Хотя: «Какой крест? Нельзя!» Все нас пугали. Все можно с любовью, и я этому очень рада. Я рада, что вот это благословение архиепископа Гавриила – оно дало мне очень много. И прошу его молитв: «Владыка, помолитесь обо мне и теперь, как тогда молились». Замечательный владыка, редкий.
– Когда вы встречаетесь с публикой, выходите на сцену, когда вы слышите аплодисменты, как вы теперь к ним относитесь?
– Это кошмар, это всегда был кошмар. Это стресс, это же чудовищно. Когда ты вдруг открываешь свою душу, говоришь что-то сокровенное, а иначе нельзя выходить на люди, и вдруг после этого хлопки, это как-то очень резко обрывает твой внутренний посыл. Нет, это психологическая травма.
– Во время общения с публикой, во время телевизионных, радиопрограмм вам удается в какой-то степени проповедовать евангельские ценности?
– Да ни в коем случае. Проповедуют священники. Вообще, любой человек может только исповедовать веру своим примером, своим видом, своим отношением к людям. И сказано самое главное: «Любите Бога превыше всего и ближнего своего как самого себя». Это очень трудно, это очень глубокая заповедь. Она космическая. Это очень тяжело. А об остальных мелочах разве думаешь? Это ерунда, это внешняя какая-то сторона, понимаете? Она не должна быть, это стыдно. Нет, если меня спрашивает кто-то, говорит: «Матушка, как, там, например, свечку…» – я подскажу то, что я знаю. Если что-нибудь спросят, я скажу, конечно.
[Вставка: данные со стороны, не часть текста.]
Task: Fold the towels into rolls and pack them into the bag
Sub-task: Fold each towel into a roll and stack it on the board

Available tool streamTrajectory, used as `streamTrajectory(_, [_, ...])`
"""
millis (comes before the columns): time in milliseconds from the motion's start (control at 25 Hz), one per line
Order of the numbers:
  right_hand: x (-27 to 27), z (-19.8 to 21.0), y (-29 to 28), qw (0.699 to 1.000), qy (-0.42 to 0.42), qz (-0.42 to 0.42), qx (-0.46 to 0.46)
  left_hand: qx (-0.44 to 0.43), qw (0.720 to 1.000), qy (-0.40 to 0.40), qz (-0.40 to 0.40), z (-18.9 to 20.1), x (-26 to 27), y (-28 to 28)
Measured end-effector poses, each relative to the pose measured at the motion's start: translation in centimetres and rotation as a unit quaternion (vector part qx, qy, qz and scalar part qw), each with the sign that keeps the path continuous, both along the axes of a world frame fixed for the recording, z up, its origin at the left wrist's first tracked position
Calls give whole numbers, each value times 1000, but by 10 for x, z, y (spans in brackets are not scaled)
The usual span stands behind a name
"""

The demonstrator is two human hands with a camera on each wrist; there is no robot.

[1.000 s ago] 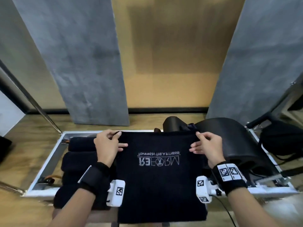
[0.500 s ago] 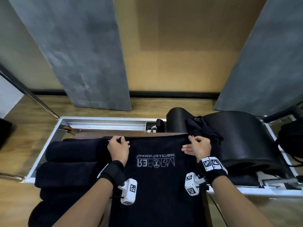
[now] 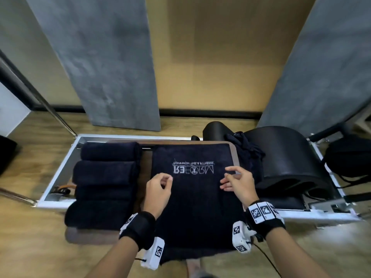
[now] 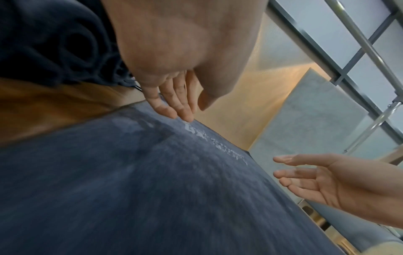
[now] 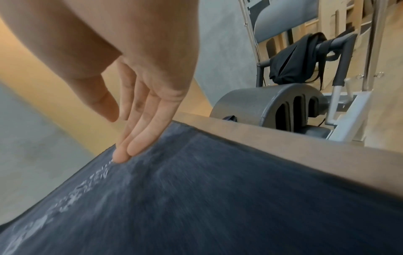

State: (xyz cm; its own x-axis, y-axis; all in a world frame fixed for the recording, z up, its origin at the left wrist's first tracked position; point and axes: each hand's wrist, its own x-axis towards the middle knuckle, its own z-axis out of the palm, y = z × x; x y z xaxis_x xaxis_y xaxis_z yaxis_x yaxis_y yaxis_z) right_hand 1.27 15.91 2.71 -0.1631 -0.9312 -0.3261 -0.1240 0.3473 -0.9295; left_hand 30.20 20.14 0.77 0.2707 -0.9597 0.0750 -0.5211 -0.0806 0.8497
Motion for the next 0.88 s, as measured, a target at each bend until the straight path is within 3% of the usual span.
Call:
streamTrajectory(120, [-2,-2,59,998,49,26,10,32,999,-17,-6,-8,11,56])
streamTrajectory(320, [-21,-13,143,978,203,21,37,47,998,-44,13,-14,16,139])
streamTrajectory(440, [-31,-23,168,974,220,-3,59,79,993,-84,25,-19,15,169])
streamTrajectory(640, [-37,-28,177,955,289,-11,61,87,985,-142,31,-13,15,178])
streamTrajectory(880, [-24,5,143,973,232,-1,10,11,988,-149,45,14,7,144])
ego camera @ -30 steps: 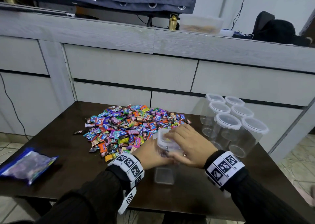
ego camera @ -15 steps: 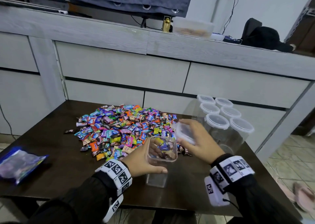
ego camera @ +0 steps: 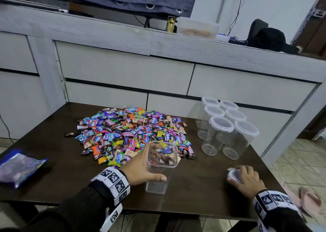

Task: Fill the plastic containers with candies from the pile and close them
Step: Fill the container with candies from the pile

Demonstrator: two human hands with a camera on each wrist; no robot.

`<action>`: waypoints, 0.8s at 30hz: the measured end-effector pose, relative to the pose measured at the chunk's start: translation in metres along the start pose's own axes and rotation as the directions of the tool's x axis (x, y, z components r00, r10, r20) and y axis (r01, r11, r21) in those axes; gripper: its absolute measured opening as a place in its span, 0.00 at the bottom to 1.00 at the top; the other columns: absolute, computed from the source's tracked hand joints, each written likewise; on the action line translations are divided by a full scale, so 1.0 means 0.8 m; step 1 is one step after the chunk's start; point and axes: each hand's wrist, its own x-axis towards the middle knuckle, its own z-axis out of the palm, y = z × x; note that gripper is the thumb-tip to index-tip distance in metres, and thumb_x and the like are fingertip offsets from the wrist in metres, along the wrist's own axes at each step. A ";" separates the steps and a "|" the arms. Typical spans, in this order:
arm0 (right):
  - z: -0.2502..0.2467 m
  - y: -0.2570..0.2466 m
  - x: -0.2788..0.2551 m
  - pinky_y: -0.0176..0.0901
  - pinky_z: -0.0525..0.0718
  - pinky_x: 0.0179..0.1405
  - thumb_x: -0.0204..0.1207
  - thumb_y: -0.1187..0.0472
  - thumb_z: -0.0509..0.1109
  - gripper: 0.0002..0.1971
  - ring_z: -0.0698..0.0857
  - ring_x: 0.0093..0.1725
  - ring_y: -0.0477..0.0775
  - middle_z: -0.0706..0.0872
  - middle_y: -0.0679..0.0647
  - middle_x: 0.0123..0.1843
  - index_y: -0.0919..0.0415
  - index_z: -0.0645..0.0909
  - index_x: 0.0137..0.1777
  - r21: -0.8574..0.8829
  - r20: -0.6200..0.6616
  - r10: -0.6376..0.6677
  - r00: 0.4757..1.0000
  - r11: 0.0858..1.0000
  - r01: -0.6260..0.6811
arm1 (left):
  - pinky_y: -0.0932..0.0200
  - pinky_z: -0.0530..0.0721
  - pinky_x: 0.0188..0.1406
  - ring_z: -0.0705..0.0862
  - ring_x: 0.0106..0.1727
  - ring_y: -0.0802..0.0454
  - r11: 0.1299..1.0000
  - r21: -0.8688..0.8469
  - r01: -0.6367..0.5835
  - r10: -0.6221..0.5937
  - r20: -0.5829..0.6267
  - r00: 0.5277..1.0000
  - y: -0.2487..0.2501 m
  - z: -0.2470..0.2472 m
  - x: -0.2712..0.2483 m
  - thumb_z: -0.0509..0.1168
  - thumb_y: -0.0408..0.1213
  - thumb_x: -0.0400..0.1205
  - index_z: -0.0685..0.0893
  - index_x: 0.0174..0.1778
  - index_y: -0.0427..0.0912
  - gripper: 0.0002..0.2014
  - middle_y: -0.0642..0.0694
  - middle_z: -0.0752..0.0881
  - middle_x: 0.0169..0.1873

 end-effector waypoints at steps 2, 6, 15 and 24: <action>0.008 -0.001 -0.002 0.54 0.71 0.70 0.74 0.33 0.63 0.32 0.69 0.73 0.60 0.65 0.55 0.74 0.50 0.65 0.72 0.006 0.000 0.021 1.000 1.000 -0.021 | 0.57 0.78 0.69 0.78 0.67 0.65 1.000 -0.025 -0.001 0.003 0.043 0.999 -0.003 -0.004 -0.003 0.73 0.77 0.53 0.55 0.68 0.78 0.50 0.61 0.76 0.66; 0.018 -0.008 -0.005 0.56 0.68 0.72 0.73 0.30 0.61 0.35 0.67 0.75 0.58 0.66 0.53 0.75 0.49 0.65 0.73 -0.078 -0.066 -0.009 0.998 0.997 0.004 | 0.52 0.74 0.73 0.74 0.74 0.57 0.985 -0.165 0.054 -0.071 -0.098 0.993 -0.016 -0.020 -0.015 0.53 0.88 0.55 0.50 0.76 0.68 0.54 0.55 0.72 0.73; 0.017 -0.135 0.012 0.57 0.55 0.82 0.70 0.25 0.53 0.48 0.49 0.84 0.59 0.51 0.56 0.84 0.56 0.52 0.83 -0.042 -0.026 -0.407 0.913 0.913 0.406 | 0.37 0.49 0.84 0.41 0.87 0.43 0.562 0.662 0.497 -0.417 -0.292 0.861 -0.073 -0.068 -0.015 0.51 0.75 0.76 0.41 0.87 0.46 0.52 0.43 0.42 0.87; 0.045 -0.266 0.071 0.62 0.40 0.82 0.67 0.26 0.64 0.58 0.39 0.84 0.65 0.40 0.58 0.86 0.57 0.40 0.85 0.119 0.131 -0.461 0.878 0.886 0.448 | 0.29 0.41 0.81 0.29 0.84 0.38 0.468 0.717 0.517 -0.567 -0.205 0.798 -0.100 -0.057 0.024 0.49 0.80 0.71 0.32 0.85 0.50 0.56 0.43 0.28 0.84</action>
А вот так вдруг сказать: «Надо то, надо се», – да какое я имею право: «Надо то, надо се»? Душа человеческая, во-первых, очень глубока, и она свободна. Человек сам выбирает. Вот мне сказали: «Ходи в апостольнике, это твоя проповедь» – это мне еще сказал архиепископ Амвросий, когда постригал, я так и сделала. Но он же мне не сказал проповедовать. И у каждого человека – свой духовный опыт. Никогда своим опытом, какой бы он ни был, вот так поделиться с другим или навязать невозможно. Если человек спрашивает, можно подсказать. Известно, как старцы иногда иносказательно, иногда шутя, тот же Амвросий Оптинский, прибаутками и очень просто.
– А вам случалось слышать такие упреки в свой адрес, что инокиня занимается такой публичной деятельностью, где ее видят тысячи людей?
– Ну, а что поделать? Это мое послушание. А потом, если ругают, это тоже хорошо, полезно. Это отрезвляет, и потом думаешь, действительно… Нет-нет, это очень полезно, пусть ругают. Правильно, чего инокиня полезла в телевизор?
В восемь часов утра заступает на суточное дежурство на подстанции «Скорой помощи» Первой градской больницы врач-реаниматолог Сергей Сеньчуков. Сегодня он снова будет спасать человеческие жизни. Но когда смена закончится, он продолжит другое свое служение – оказывать «скорую помощь» в спасении человеческих душ. Ведь десять лет назад доктор Сергей стал монахом Феодоритом.
Врачом он решил стать еще в детстве, а в юности определился со специальностью – выбрал самую экстремальную. За тридцать лет работы убедился: в реанимации, на границе жизни и смерти, – как на фронте, атеистов не бывает.